═════ The data
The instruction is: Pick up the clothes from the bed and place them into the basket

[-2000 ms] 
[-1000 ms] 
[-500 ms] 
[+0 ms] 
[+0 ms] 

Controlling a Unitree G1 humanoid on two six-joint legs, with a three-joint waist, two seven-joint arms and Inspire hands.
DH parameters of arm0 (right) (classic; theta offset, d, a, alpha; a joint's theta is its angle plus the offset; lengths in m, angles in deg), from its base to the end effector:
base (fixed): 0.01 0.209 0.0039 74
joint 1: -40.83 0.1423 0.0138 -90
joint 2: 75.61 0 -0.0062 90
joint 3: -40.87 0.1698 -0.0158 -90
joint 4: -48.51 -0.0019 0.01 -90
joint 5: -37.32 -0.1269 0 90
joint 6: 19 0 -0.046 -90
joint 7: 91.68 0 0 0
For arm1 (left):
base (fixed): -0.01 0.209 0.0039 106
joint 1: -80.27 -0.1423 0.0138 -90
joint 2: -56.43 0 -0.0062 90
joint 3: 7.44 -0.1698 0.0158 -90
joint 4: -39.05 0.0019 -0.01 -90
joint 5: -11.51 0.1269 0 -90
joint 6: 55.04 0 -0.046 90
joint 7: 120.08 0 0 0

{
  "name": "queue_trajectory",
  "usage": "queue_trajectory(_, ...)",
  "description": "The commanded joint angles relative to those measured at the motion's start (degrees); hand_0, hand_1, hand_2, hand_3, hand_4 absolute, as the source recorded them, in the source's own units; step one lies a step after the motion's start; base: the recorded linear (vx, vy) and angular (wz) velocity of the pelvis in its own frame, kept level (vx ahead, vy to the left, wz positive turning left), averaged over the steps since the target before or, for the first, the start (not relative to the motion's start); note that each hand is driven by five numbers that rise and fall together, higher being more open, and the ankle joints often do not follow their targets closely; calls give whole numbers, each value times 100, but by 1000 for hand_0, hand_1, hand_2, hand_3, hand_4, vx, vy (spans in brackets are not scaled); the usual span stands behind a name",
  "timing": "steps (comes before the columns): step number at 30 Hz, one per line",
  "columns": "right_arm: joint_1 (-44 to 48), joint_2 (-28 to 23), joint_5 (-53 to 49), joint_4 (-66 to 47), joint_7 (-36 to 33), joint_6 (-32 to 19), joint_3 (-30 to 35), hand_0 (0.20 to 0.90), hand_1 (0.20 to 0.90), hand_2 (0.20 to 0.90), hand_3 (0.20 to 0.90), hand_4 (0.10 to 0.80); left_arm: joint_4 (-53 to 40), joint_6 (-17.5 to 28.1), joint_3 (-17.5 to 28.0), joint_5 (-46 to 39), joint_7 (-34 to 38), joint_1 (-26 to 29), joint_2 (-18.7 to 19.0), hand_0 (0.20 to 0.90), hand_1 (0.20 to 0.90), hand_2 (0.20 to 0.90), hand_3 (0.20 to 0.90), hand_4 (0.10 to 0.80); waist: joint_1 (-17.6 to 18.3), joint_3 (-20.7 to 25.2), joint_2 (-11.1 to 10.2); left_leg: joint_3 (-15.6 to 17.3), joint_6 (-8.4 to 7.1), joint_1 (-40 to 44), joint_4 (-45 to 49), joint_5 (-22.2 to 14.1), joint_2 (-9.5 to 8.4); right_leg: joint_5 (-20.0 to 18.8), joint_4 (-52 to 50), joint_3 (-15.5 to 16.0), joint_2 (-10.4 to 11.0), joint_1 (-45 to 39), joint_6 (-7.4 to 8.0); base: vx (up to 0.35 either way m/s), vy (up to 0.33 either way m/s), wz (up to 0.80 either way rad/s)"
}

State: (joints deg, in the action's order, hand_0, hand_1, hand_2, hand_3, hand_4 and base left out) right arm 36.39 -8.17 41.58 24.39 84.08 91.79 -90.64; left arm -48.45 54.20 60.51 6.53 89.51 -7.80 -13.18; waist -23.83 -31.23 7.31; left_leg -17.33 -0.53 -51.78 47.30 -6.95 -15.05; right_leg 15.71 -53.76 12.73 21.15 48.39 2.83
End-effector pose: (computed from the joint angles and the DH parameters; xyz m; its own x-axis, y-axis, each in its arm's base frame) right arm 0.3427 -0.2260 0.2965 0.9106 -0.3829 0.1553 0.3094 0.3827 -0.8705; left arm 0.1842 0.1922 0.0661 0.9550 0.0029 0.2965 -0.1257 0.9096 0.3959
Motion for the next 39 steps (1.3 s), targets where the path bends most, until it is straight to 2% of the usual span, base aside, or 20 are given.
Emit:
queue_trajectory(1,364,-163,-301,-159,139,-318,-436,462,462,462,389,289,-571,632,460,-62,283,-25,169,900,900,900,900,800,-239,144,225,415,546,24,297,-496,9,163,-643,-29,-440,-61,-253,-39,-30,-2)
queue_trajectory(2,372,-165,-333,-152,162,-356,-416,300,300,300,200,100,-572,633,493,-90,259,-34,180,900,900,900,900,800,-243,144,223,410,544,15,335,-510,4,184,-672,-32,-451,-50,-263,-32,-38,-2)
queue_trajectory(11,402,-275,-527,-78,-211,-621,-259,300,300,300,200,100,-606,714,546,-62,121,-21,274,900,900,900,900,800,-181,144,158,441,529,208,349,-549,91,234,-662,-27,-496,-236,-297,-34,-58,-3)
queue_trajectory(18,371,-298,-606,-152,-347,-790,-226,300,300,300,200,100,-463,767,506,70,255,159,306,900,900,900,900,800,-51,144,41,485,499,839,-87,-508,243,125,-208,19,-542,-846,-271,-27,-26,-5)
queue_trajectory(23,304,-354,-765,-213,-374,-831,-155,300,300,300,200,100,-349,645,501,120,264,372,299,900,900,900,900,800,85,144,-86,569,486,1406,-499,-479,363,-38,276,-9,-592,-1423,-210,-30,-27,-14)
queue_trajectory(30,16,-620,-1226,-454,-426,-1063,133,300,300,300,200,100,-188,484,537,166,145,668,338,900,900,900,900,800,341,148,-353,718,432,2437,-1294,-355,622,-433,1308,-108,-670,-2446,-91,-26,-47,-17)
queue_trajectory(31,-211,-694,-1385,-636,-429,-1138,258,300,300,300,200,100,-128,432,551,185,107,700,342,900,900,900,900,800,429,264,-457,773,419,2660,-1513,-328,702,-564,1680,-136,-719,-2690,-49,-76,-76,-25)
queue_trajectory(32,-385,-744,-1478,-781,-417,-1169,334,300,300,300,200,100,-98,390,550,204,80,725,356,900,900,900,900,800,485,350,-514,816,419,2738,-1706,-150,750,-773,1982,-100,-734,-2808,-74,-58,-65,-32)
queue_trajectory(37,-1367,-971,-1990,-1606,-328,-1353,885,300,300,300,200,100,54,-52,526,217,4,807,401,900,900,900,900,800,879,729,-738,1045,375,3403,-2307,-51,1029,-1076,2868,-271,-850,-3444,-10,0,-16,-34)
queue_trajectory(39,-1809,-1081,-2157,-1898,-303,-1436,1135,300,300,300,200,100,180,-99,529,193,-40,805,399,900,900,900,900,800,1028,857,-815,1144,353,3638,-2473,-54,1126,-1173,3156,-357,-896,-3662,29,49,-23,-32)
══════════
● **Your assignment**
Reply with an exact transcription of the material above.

● **Exercise response**
The instruction is: Pick up the clothes from the bed and place them into the basket

[-2000 ms] 
[-1000 ms] 
[-500 ms] 
[+0 ms] 
[+0 ms] 

Controlling a Unitree G1 humanoid on two six-joint legs, with a three-joint waist, two seven-joint arms and Inspire hands.
DH parameters of arm0 (right) (classic; theta offset, d, a, alpha; a joint's theta is its angle plus the offset; lengths in m, angles in deg), from its base to the end effector:
base (fixed): 0.01 0.209 0.0039 74
joint 1: -40.83 0.1423 0.0138 -90
joint 2: 75.61 0 -0.0062 90
joint 3: -40.87 0.1698 -0.0158 -90
joint 4: -48.51 -0.0019 0.01 -90
joint 5: -37.32 -0.1269 0 90
joint 6: 19 0 -0.046 -90
joint 7: 91.68 0 0 0
For arm1 (left):
base (fixed): -0.01 0.209 0.0039 106
joint 1: -80.27 -0.1423 0.0138 -90
joint 2: -56.43 0 -0.0062 90
joint 3: 7.44 -0.1698 0.0158 -90
joint 4: -39.05 0.0019 -0.01 -90
joint 5: -11.51 0.1269 0 -90
joint 6: 55.04 0 -0.046 90
joint 7: 120.08 0 0 0

{
  "name": "queue_trajectory",
  "usage": "queue_trajectory(_, ...)",
  "description": "The commanded joint angles relative to those measured at the motion's start (degrees); hand_0, hand_1, hand_2, hand_3, hand_4 absolute, as the source recorded them, in the source's own units; step one lies a step after the motion's start; base: the recorded linear (vx, vy) and angular (wz) velocity of the pelvis in its own frame, kept level (vx ahead, vy to the left, wz positive turning left), averaged over the steps since the target before or, for the first, the start (not relative to the motion's start); note that each hand is driven by five numbers that rise and fall together, higher being more open, and the ankle joints often do not follow their targets closely; calls give whole numbers, each value times 100, but by 1000 for hand_0, hand_1, hand_2, hand_3, hand_4, vx, vy (spans in brackets are not scaled); the usual span stands behind a name",
  "timing": "steps (comes before the columns): step number at 30 Hz, one per line",
  "columns": "right_arm: joint_1 (-44 to 48), joint_2 (-28 to 23), joint_5 (-53 to 49), joint_4 (-66 to 47), joint_7 (-36 to 33), joint_6 (-32 to 19), joint_3 (-30 to 35), hand_0 (0.20 to 0.90), hand_1 (0.20 to 0.90), hand_2 (0.20 to 0.90), hand_3 (0.20 to 0.90), hand_4 (0.10 to 0.80); left_arm: joint_4 (-53 to 40), joint_6 (-17.5 to 28.1), joint_3 (-17.5 to 28.0), joint_5 (-46 to 39), joint_7 (-34 to 38), joint_1 (-26 to 29), joint_2 (-18.7 to 19.0), hand_0 (0.20 to 0.90), hand_1 (0.20 to 0.90), hand_2 (0.20 to 0.90), hand_3 (0.20 to 0.90), hand_4 (0.10 to 0.80); waist: joint_1 (-17.6 to 18.3), joint_3 (-20.7 to 25.2), joint_2 (-11.1 to 10.2); left_leg: joint_3 (-15.6 to 17.3), joint_6 (-8.4 to 7.1), joint_1 (-40 to 44), joint_4 (-45 to 49), joint_5 (-22.2 to 14.1), joint_2 (-9.5 to 8.4); right_leg: joint_5 (-20.0 to 18.8), joint_4 (-52 to 50), joint_3 (-15.5 to 16.0), joint_2 (-10.4 to 11.0), joint_1 (-45 to 39), joint_6 (-7.4 to 8.0); base: vx (up to 0.35 either way m/s), vy (up to 0.33 either way m/s), wz (up to 0.80 either way rad/s)"
}

State: (joints deg, in the action's order, hand_0, hand_1, hand_2, hand_3, hand_4 and base left out) right arm 36.39 -8.17 41.58 24.39 84.08 91.79 -90.64; left arm -48.45 54.20 60.51 6.53 89.51 -7.80 -13.18; waist -23.83 -31.23 7.31; left_leg -17.33 -0.53 -51.78 47.30 -6.95 -15.05; right_leg 15.71 -53.76 12.73 21.15 48.39 2.83
End-effector pose: (computed from the joint angles and the DH parameters; xyz m; its own x-axis, y-axis, each in its arm's base frame) right arm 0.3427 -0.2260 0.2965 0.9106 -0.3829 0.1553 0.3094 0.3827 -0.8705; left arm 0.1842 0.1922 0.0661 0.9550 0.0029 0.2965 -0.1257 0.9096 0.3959
Motion for the next 39 steps (1.3 s), targets where the path bends most, until it is straight to 2% of the usual span, base aside, or 20 are given.
Emit:
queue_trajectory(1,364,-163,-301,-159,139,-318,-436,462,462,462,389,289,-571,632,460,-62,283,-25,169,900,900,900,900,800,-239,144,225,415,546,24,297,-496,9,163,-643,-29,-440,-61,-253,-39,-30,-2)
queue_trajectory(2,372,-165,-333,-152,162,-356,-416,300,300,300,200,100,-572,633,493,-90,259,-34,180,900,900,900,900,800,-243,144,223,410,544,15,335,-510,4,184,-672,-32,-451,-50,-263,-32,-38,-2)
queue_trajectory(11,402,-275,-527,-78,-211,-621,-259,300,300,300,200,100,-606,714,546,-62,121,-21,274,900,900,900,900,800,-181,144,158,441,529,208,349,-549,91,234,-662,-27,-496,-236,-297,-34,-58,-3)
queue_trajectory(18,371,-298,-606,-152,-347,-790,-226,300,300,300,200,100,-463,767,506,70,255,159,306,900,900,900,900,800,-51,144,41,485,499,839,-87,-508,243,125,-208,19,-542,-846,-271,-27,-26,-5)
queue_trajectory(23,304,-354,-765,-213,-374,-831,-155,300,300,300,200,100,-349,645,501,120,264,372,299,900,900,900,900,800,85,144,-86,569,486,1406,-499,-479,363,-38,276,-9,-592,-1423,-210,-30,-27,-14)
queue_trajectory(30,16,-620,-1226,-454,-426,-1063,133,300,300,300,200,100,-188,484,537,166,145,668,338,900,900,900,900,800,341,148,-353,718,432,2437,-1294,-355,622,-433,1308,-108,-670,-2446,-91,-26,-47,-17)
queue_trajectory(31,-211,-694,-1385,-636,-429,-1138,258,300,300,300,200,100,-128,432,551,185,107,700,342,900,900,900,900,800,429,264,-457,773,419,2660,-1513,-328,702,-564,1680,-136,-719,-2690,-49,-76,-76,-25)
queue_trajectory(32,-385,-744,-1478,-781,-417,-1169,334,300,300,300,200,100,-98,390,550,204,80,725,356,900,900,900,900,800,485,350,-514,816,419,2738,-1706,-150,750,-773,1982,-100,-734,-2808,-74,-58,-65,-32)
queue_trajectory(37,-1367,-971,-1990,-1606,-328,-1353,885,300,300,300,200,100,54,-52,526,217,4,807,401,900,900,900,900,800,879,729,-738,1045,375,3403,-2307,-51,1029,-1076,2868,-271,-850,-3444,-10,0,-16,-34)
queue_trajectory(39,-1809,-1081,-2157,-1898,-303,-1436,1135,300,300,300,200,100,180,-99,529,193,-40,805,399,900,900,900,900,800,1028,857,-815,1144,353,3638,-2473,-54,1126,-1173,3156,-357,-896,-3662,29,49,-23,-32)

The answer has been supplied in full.